The following text comes from www.HemophiliaEmergencyCare.com. To determine specific factor dosages for a given patient, go to the web site and click on 'Get Factor Dosage Orders'.


Muscle Bleeds

Signs, symptoms, and sites

Muscle bleeding is common in persons with hemophilia. Any muscle group may be subject to bleeding. Muscles that exhibit warmth, pain, and swelling should be treated with a routine dose of factor. Common bleeding sites include the upper arm, forearm, thigh, and calf muscles. Toddlers frequently have buttock and groin bleeds. Abdominal wall muscles and iliopsoas muscles are also common bleeding sites. These abdominal muscles generally do not have observable swelling, yet they may hold a large amount of blood. Patients who complain of low abdomen or groin pain, especially with signs of nerve compression, are probably experiencing an iliopsoas bleed. These patients should receive an emergency hematology consult and possible admission for observation and several major doses of factor coverage. The hallmark sign of iliopsoas bleeding is spontaneous flexion of the leg on the affected side with an inability to extend the leg without pain.
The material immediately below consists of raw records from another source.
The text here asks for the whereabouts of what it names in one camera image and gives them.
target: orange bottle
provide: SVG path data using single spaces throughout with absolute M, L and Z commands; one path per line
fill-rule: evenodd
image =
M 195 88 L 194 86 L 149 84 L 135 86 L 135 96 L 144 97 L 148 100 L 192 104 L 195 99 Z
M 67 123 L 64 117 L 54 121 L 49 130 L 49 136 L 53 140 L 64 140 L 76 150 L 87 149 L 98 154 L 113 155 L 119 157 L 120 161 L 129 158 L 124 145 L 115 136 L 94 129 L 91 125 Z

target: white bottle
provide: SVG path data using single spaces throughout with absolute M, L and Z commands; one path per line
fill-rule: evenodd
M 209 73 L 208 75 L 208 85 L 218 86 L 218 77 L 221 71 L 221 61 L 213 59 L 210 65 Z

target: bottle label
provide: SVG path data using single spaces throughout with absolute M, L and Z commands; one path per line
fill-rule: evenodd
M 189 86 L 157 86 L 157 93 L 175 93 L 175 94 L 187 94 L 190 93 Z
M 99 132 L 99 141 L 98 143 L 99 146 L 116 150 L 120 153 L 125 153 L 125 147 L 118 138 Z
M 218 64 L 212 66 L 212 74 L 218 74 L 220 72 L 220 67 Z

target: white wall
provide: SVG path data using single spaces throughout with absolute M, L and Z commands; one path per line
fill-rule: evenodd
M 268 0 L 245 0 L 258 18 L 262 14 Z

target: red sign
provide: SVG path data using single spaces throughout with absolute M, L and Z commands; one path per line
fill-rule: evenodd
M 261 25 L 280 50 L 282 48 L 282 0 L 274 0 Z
Consequences of muscle bleeds

Muscle bleeds can result in serious consequences if not treated promptly. Extensive blood loss may occur in large muscle groups. Muscle bleeding places pressure on nerves and blood vessels and, if left untreated, these bleeds may result in permanent disabilities such as foot drop and wrist contracture. It is important that the patient's hematologist be consulted before any surgical consults. Most muscle bleeds respond well to medical management and do not require fasciotomy. Such an extreme measure will usually generate problems for the patient and require a tremendous amount of post-surgical factor infusions, more so than if the patient was treated medically.
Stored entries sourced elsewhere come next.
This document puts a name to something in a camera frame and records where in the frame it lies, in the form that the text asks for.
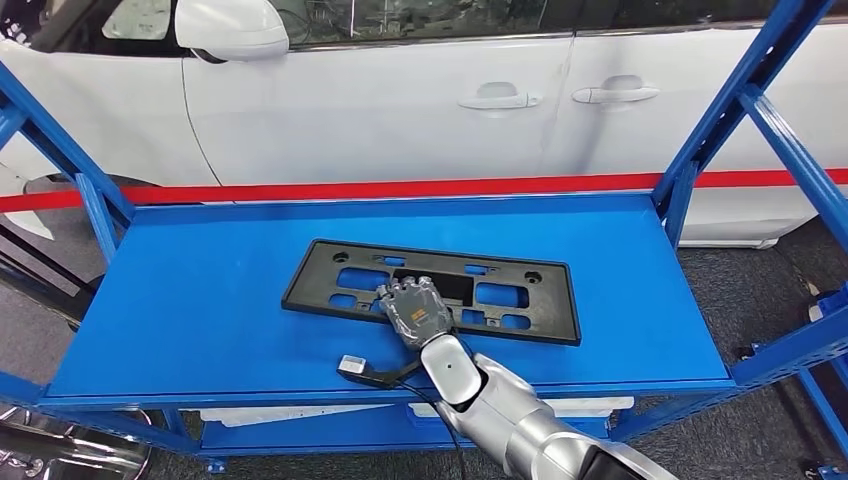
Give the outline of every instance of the white car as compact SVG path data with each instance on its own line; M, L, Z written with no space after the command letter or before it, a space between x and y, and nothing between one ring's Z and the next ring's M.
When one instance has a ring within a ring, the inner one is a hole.
M670 163L772 3L66 0L0 60L107 173L149 184L620 174L606 187L626 189ZM839 181L844 14L837 0L768 90ZM0 195L56 173L23 138L0 167ZM814 216L795 187L744 187L764 170L782 165L746 119L710 166L743 173L696 190L684 244L768 246Z

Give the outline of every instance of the rectangular hole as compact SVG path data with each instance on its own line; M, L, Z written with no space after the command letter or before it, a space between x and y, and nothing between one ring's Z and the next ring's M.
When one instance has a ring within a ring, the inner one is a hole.
M484 267L483 265L465 265L465 273L469 275L485 275L486 272L489 271L489 267Z
M356 297L345 293L335 293L330 296L330 305L334 307L353 308L356 305Z
M382 263L383 265L388 265L390 267L403 267L406 265L406 259L403 257L391 257L388 255L375 255L374 261L377 263Z
M477 301L486 305L500 307L527 308L530 306L530 295L524 287L498 285L496 283L478 283Z
M439 293L446 301L445 303L453 303L449 300L456 300L457 303L464 307L470 307L474 301L474 279L463 277L461 275L451 275L449 273L428 272L425 270L409 270L397 269L394 277L398 280L403 280L405 277L430 277L433 284Z
M385 285L388 281L389 274L386 272L348 267L339 272L336 285L342 288L373 292L377 287Z
M462 323L471 323L473 325L485 325L486 319L483 317L483 312L480 310L463 310Z
M530 328L530 319L524 315L512 315L508 313L501 317L501 326L514 330L527 330Z

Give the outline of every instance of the blue shelf surface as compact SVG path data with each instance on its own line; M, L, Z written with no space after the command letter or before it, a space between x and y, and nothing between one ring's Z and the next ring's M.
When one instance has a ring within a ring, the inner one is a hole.
M579 347L464 336L544 397L734 385L647 195L478 197L140 208L42 404L415 401L336 374L406 363L390 326L280 307L316 238L567 263Z
M584 433L607 438L605 417L564 420ZM457 439L462 446L473 446L464 437ZM416 418L406 405L243 427L206 422L201 446L205 456L454 448L439 418Z

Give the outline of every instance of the blue metal shelf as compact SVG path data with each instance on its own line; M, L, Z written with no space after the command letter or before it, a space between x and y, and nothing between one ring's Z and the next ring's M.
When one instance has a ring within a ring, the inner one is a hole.
M0 401L201 456L214 471L227 455L445 448L446 431L410 422L402 405L240 428L209 423L201 442L187 435L178 408L417 401L335 373L343 354L398 366L403 350L390 328L280 308L315 238L568 263L580 347L467 339L545 397L674 394L622 414L609 431L615 440L840 357L848 307L761 339L768 345L755 356L725 367L674 254L696 177L745 116L848 249L848 203L763 93L830 3L777 2L656 188L641 195L139 208L0 64L0 145L20 131L79 188L111 262L53 383L0 372ZM120 242L115 224L127 229ZM146 361L123 361L138 352ZM428 387L421 377L414 383ZM167 428L110 411L128 407L164 409ZM578 423L606 433L601 420ZM392 428L365 428L373 425Z
M606 418L566 420L590 435L607 437ZM392 428L375 428L375 425ZM465 439L460 443L464 447L473 446ZM454 448L441 419L415 418L406 405L243 427L206 422L201 444L203 455L210 457Z
M280 308L315 238L566 262L579 348L464 336L545 396L733 385L647 194L464 198L139 209L42 404L414 401L335 371L344 354L402 366L389 325Z

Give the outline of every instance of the black plastic bracket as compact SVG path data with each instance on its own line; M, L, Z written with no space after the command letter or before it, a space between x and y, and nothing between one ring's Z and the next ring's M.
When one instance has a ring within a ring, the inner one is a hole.
M407 276L433 280L459 332L580 344L564 263L315 240L282 306L388 323L375 289Z
Treatment and follow-up care

Most muscle bleeds are treated with a routine dose of factor. Large abdominal muscle groups and iliopsoas bleeds should be treated with a major dose of factor. Rest and ice packs are also helpful. The patient should be referred back to his hemophilia treatment center or to his hematologist for follow-up as soon as possible. If any suspicion of compartment syndrome and nerve compression exists, then the patient should have an emergency hematology consult and should be admitted to the hospital.

Soft tissue and superficial bleeds

Soft tissue bleeds usually do not require aggressive treatment. Superficial hematomas and bruises may appear anywhere on the body and if they do not threaten function and mobility, they do not need to be treated.

Discharge Instructions

For the next 24 hours:

- rest

- ice

- non-weight bearing

- follow-up with the hemophilia treatment center or the patient's hematologist.